[Records excerpted from a collection]
....................
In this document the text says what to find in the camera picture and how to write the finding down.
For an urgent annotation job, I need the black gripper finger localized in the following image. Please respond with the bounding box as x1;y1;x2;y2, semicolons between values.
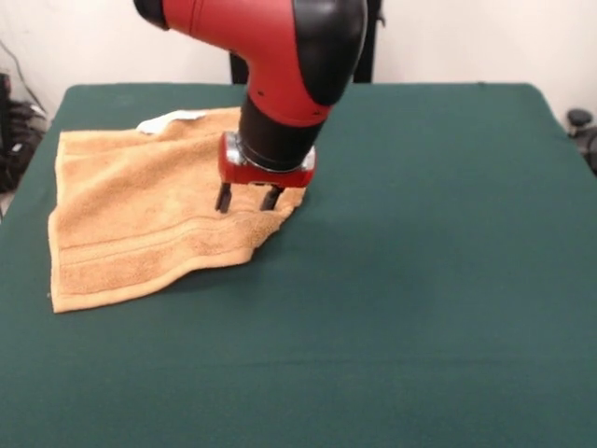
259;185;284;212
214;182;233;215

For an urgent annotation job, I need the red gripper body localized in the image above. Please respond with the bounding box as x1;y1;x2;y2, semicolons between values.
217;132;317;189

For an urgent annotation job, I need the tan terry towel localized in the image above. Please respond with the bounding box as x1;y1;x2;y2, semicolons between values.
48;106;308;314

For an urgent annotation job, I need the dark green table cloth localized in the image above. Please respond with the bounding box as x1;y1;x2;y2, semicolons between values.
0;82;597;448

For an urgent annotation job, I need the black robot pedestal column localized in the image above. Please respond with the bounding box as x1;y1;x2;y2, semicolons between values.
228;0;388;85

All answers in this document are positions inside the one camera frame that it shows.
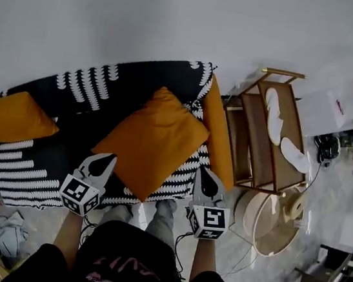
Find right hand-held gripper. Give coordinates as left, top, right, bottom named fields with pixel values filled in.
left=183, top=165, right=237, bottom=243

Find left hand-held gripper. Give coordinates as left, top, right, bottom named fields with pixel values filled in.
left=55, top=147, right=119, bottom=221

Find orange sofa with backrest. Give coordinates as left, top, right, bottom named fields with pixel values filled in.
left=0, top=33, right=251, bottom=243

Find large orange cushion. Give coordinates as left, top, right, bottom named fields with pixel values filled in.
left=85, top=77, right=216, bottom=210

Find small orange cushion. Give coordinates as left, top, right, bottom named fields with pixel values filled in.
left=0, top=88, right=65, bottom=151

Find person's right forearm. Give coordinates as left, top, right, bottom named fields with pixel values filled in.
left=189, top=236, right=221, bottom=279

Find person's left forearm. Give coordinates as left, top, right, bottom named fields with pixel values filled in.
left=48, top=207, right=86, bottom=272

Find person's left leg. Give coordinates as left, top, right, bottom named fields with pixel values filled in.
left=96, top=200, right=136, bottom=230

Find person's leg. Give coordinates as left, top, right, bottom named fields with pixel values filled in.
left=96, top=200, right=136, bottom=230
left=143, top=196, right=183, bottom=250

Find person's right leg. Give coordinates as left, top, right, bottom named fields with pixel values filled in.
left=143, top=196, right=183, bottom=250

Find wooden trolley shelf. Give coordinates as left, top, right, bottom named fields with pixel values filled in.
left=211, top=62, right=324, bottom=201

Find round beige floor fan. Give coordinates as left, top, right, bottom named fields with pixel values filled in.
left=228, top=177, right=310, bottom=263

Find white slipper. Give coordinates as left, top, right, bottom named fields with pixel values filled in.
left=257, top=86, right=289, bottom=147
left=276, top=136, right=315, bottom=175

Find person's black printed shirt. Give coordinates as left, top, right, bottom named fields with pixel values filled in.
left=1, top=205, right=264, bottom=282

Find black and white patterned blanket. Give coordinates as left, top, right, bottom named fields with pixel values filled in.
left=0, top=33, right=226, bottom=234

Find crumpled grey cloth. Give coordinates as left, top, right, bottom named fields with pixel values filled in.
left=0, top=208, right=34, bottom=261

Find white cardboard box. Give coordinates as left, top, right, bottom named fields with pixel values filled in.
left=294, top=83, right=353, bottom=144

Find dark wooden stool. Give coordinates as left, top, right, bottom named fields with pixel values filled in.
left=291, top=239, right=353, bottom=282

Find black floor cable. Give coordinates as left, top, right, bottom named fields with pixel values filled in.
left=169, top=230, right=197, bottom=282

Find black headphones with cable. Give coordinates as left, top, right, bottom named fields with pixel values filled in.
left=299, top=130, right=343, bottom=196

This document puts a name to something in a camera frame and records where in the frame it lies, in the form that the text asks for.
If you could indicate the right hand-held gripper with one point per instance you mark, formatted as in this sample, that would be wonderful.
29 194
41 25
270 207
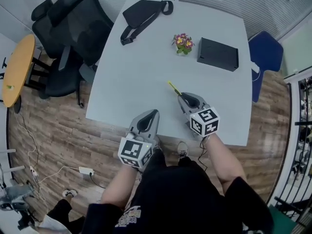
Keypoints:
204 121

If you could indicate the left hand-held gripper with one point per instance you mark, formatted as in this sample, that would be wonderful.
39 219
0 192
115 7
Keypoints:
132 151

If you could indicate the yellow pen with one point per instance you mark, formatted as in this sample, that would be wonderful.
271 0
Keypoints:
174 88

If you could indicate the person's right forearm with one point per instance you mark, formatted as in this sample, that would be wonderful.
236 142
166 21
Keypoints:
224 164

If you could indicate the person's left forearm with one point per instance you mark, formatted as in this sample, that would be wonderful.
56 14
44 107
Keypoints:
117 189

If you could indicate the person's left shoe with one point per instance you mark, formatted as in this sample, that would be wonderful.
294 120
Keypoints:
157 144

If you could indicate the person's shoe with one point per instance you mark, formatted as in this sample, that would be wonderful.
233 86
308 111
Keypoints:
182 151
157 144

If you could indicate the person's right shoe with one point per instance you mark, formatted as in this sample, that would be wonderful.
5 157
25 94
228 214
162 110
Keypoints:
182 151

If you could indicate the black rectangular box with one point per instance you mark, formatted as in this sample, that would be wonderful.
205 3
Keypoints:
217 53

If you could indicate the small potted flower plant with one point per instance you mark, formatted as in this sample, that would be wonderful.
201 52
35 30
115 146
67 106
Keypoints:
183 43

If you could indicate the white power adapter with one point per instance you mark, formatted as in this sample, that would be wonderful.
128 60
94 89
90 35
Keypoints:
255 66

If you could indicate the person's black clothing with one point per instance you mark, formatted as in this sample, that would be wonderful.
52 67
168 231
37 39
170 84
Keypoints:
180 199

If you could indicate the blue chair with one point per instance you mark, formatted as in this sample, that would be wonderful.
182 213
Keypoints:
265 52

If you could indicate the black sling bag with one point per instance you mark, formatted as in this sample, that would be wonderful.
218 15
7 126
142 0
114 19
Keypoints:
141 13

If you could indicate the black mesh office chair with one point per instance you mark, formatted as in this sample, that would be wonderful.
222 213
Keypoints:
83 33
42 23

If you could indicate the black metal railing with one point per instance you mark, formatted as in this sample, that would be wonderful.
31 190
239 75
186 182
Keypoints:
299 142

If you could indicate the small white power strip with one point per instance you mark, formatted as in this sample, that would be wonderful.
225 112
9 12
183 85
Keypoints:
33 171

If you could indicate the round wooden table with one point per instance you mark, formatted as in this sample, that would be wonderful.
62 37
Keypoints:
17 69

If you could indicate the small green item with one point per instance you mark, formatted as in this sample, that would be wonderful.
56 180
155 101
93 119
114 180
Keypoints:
....................
BRIEF
All entries above should be printed exactly, though without their pictures.

TASK OUTPUT
In this document the text says what to find in the camera picture and how to write the finding down.
For an urgent annotation job, I need the black gripper finger localized in the following image. Please respond with the bounding box as x1;y1;x2;y2, semicolons between values.
259;185;284;212
214;182;233;215

For an urgent annotation job, I need the red gripper body localized in the image above. Please respond with the bounding box as x1;y1;x2;y2, semicolons between values.
217;132;317;189

For an urgent annotation job, I need the tan terry towel localized in the image above. Please respond with the bounding box as x1;y1;x2;y2, semicolons between values.
48;106;308;314

For an urgent annotation job, I need the dark green table cloth localized in the image above. Please respond with the bounding box as x1;y1;x2;y2, semicolons between values.
0;82;597;448

For an urgent annotation job, I need the black robot pedestal column localized in the image above. Please respond with the bounding box as x1;y1;x2;y2, semicolons between values.
228;0;388;85

All answers in this document are positions inside the one camera frame that it shows.
Find right hand-held gripper. Give coordinates as left, top, right, bottom named fields with pixel values filled in.
left=183, top=165, right=237, bottom=243

Find left hand-held gripper. Give coordinates as left, top, right, bottom named fields with pixel values filled in.
left=55, top=147, right=119, bottom=221

Find orange sofa with backrest. Give coordinates as left, top, right, bottom named fields with pixel values filled in.
left=0, top=33, right=251, bottom=243

Find large orange cushion. Give coordinates as left, top, right, bottom named fields with pixel values filled in.
left=85, top=77, right=216, bottom=210

Find small orange cushion. Give coordinates as left, top, right, bottom named fields with pixel values filled in.
left=0, top=88, right=65, bottom=151

Find person's right forearm. Give coordinates as left, top, right, bottom named fields with pixel values filled in.
left=189, top=236, right=221, bottom=279

Find person's left forearm. Give coordinates as left, top, right, bottom named fields with pixel values filled in.
left=48, top=207, right=86, bottom=272

Find person's left leg. Give coordinates as left, top, right, bottom named fields with pixel values filled in.
left=96, top=200, right=136, bottom=230

Find person's leg. Give coordinates as left, top, right, bottom named fields with pixel values filled in.
left=96, top=200, right=136, bottom=230
left=143, top=196, right=183, bottom=250

Find person's right leg. Give coordinates as left, top, right, bottom named fields with pixel values filled in.
left=143, top=196, right=183, bottom=250

Find wooden trolley shelf. Give coordinates as left, top, right, bottom named fields with pixel values filled in.
left=211, top=62, right=324, bottom=201

Find round beige floor fan. Give coordinates as left, top, right, bottom named fields with pixel values filled in.
left=228, top=177, right=310, bottom=263

Find white slipper. Give coordinates as left, top, right, bottom named fields with pixel values filled in.
left=257, top=86, right=289, bottom=147
left=276, top=136, right=315, bottom=175

Find person's black printed shirt. Give coordinates as left, top, right, bottom named fields with pixel values filled in.
left=1, top=205, right=264, bottom=282

Find black and white patterned blanket. Give coordinates as left, top, right, bottom named fields with pixel values filled in.
left=0, top=33, right=226, bottom=234

Find crumpled grey cloth. Give coordinates as left, top, right, bottom named fields with pixel values filled in.
left=0, top=208, right=34, bottom=261

Find white cardboard box. Give coordinates as left, top, right, bottom named fields with pixel values filled in.
left=294, top=83, right=353, bottom=144

Find dark wooden stool. Give coordinates as left, top, right, bottom named fields with pixel values filled in.
left=291, top=239, right=353, bottom=282

Find black floor cable. Give coordinates as left, top, right, bottom named fields with pixel values filled in.
left=169, top=230, right=197, bottom=282

Find black headphones with cable. Give coordinates as left, top, right, bottom named fields with pixel values filled in.
left=299, top=130, right=343, bottom=196

This document puts a name to something in a camera frame and records where in the frame it lies, in the form that the text asks for.
If you could indicate the right hand-held gripper with one point per instance you mark, formatted as in this sample, that would be wonderful.
29 194
41 25
270 207
Keypoints:
204 121

If you could indicate the left hand-held gripper with one point per instance you mark, formatted as in this sample, that would be wonderful.
39 219
0 192
115 7
Keypoints:
132 151

If you could indicate the yellow pen with one point per instance you mark, formatted as in this sample, that would be wonderful.
271 0
Keypoints:
174 88

If you could indicate the person's right forearm with one point per instance you mark, formatted as in this sample, that would be wonderful.
236 142
166 21
Keypoints:
224 164

If you could indicate the person's left forearm with one point per instance you mark, formatted as in this sample, that would be wonderful.
56 14
44 107
Keypoints:
117 189

If you could indicate the person's left shoe with one point per instance you mark, formatted as in this sample, that would be wonderful.
294 120
Keypoints:
157 144

If you could indicate the person's shoe with one point per instance you mark, formatted as in this sample, that would be wonderful.
233 86
308 111
Keypoints:
182 151
157 144

If you could indicate the person's right shoe with one point per instance you mark, formatted as in this sample, that would be wonderful.
5 157
25 94
228 214
162 110
Keypoints:
182 151

If you could indicate the black rectangular box with one point per instance you mark, formatted as in this sample, that would be wonderful.
205 3
Keypoints:
217 53

If you could indicate the small potted flower plant with one point per instance you mark, formatted as in this sample, that would be wonderful.
201 52
35 30
115 146
67 106
Keypoints:
183 43

If you could indicate the white power adapter with one point per instance you mark, formatted as in this sample, that would be wonderful.
128 60
94 89
90 35
Keypoints:
255 66

If you could indicate the person's black clothing with one point per instance you mark, formatted as in this sample, that would be wonderful.
52 67
168 231
37 39
170 84
Keypoints:
180 199

If you could indicate the blue chair with one point per instance you mark, formatted as in this sample, that would be wonderful.
182 213
Keypoints:
265 52

If you could indicate the black sling bag with one point per instance you mark, formatted as in this sample, that would be wonderful.
218 15
7 126
142 0
114 19
Keypoints:
141 13

If you could indicate the black mesh office chair with one point per instance you mark, formatted as in this sample, that would be wonderful.
222 213
Keypoints:
83 33
42 23

If you could indicate the black metal railing with one point per instance you mark, formatted as in this sample, that would be wonderful.
31 190
239 75
186 182
Keypoints:
299 142

If you could indicate the small white power strip with one point per instance you mark, formatted as in this sample, that would be wonderful.
225 112
9 12
183 85
Keypoints:
33 171

If you could indicate the round wooden table with one point per instance you mark, formatted as in this sample, that would be wonderful.
62 37
Keypoints:
17 69

If you could indicate the small green item with one point per instance you mark, formatted as in this sample, that would be wonderful.
56 180
155 101
93 119
114 180
Keypoints:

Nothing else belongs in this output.